Lawfare As Warfare

 
 
 

Duality and chaos are the nature of the universe. Even as we strive for unity and order, we are often forced to fight on principle and engage in war. From the earliest caveman’s hand-to-hand combat to the modern era of nuclear annihilation, the nature and consequences of warfare have been upended.

Kinetic wars in places like Ukraine and Gaza have now expanded to involve technology, space, economics, currency, trade, research, biology, and artificial intelligence. The chosen arenas of engagement range from undermining an opponent’s economy to releasing a deadly virus, which is more cost-effective than bombing cities.

Another area of warfare is the advent of “lawfare.” Take the current battles involving Donald Trump in New York State and Elon Musk in Delaware courts, cited by way of examples and not because I am a personal fan of either.

The overriding point is that undermining law and order erodes the very foundation of capitalism. Like New York, Hong Kong was a center of global capitalism until China eroded its legal foundation. In a move similar to the one involving Elon Musk, Jack Ma, who was a self-made billionaire, was suddenly silenced by China. Among the consequences today, China is in a deflationary cycle with a shrinking population.

As evidenced by Monday’s unanimous Supreme Court ruling, states may not bar former President Donald Trump from running for another term, thus overturning Colorado’s finding and the threat that adversaries can abuse the justice system by disenfranchising the voters.

In the case of Elon Musk, 80% of Tesla’s shareholders had agreed to compensate him via stock grants upon achieving certain far-fetched goals.

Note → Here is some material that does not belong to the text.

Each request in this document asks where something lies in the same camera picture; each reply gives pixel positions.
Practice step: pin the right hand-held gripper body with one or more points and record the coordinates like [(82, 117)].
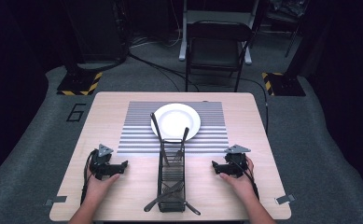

Having met such goals and adding $600 Billion to the Tesla market cap, Elon was entitled to his $54 Billion compensation. So, the question is, why would a Delaware judge seek to deprive him of that compensation? Who is the injured party in this case? Who, other than lawyers, gains from this ruling?

In the case of Donald Trump’s loans, the banks presumably engaged in their own due diligence, the loans were fully performing with full repayment to the banks, who were on record as saying they were delighted and willing to extend credit on such terms again. So the question is, who is the injured party, and who gets to keep the $350M penalty the judge imposed?

Lawfare is a double-edged sword. Let us not use the law to engage in internal battles.